Guidance: This skill will send whatever you upload (videos, audio, images) to https://mega-api-prod.nemovideo.ai for cloud processing — do not upload sensitive or private footage unless you trust that service. Note: the skill's registry metadata and its runtime instructions disagree (declared configPaths and the 'required' env var vs an anonymous-token fallback). The source and homepage are unknown, so you cannot easily verify the backend operator or data-retention / deletion policies. Before installing or using it: (1) avoid uploading confidential media, (2) prefer using a vendor you trust or ask the publisher for a privacy/terms link, (3) if providing a NEMO_TOKEN, ensure that token's scope is limited, and (4) request clarification about why the skill needs to detect install paths or read frontmatter. If you need stronger assurance, ask the publisher for source code or an official homepage and for a clear data-retention/privacy statement.

Review Dimensions

Purpose & Capability: noteThe skill's name/description (cloud video editing) aligns with the instructions to create sessions, upload video files, render, and return download URLs. Requesting a NEMO_TOKEN for API access is expected. However, SKILL.md metadata declares a config path (~/.config/nemovideo/) that is not included in the top-level registry 'Required config paths', and the registry lists NEMO_TOKEN as required while the runtime instructions include an anonymous-token fallback — these mismatches are inconsistent.

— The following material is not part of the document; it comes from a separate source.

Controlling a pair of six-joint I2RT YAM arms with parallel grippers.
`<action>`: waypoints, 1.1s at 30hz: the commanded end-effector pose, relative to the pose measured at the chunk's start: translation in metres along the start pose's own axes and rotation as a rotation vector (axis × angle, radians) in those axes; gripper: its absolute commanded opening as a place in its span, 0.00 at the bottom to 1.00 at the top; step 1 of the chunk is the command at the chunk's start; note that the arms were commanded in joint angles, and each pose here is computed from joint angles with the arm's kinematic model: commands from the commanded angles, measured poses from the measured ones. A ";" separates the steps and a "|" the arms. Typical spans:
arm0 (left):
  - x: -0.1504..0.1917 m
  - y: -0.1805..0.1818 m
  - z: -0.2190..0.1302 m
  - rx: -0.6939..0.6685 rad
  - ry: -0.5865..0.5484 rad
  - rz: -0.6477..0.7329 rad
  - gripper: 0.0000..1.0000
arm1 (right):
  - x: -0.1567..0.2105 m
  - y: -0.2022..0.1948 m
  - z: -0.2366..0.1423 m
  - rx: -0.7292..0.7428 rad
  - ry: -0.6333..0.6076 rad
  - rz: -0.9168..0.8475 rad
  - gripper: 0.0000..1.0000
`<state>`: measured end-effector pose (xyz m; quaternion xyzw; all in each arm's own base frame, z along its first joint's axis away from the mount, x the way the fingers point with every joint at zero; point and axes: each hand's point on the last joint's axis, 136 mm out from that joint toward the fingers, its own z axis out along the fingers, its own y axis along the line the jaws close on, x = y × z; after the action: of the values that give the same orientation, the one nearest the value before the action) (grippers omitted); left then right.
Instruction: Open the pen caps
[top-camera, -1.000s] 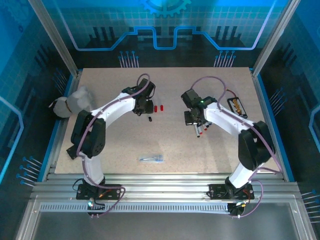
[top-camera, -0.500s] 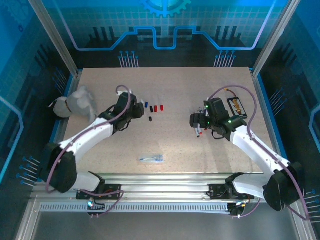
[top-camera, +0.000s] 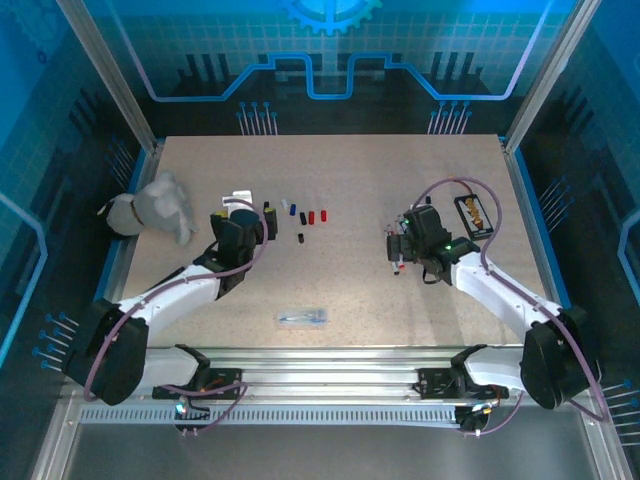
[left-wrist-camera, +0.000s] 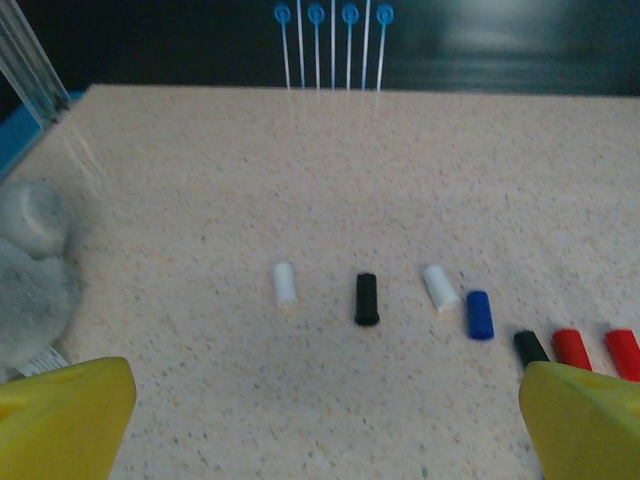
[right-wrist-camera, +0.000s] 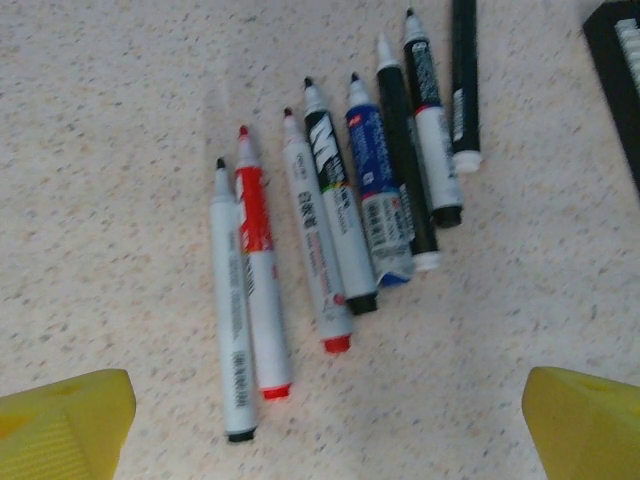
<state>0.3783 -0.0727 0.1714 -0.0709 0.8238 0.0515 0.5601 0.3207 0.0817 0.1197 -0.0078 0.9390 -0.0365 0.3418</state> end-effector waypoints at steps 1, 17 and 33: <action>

Instruction Scope: concernThe instructions explicitly instruct the agent to upload user videos (multipart file uploads or URLs) and to poll and download render results from https://mega-api-prod.nemovideo.ai. Uploading potentially large, private media to a third-party server is intrinsic to the skill but is a high-privacy operation and should be highlighted to users. The doc also instructs reading the skill's YAML frontmatter and detecting install path to set attribution headers — reading install paths or files may require filesystem access that isn't necessary for basic editing and is an unexpected side action.
Install Mechanism: okNo install spec or code files — instruction-only skill. This minimizes on-disk install risk.
Credentials: noteOnly one credential (NEMO_TOKEN) is declared, which is proportional for a cloud API. But SKILL.md permits generating an anonymous token if NEMO_TOKEN is absent. Declaring NEMO_TOKEN as 'required' while providing an anonymous fallback is inconsistent and may mislead users about whether a secret is strictly necessary. The metadata's hidden config path (~/.config/nemovideo/) is also inconsistent with the registry listing.
Persistence & Privilege: okalways:false and normal autonomous invocation are used. The skill doesn't request permanent platform-wide privileges. No evidence it modifies other skills or agent-wide config.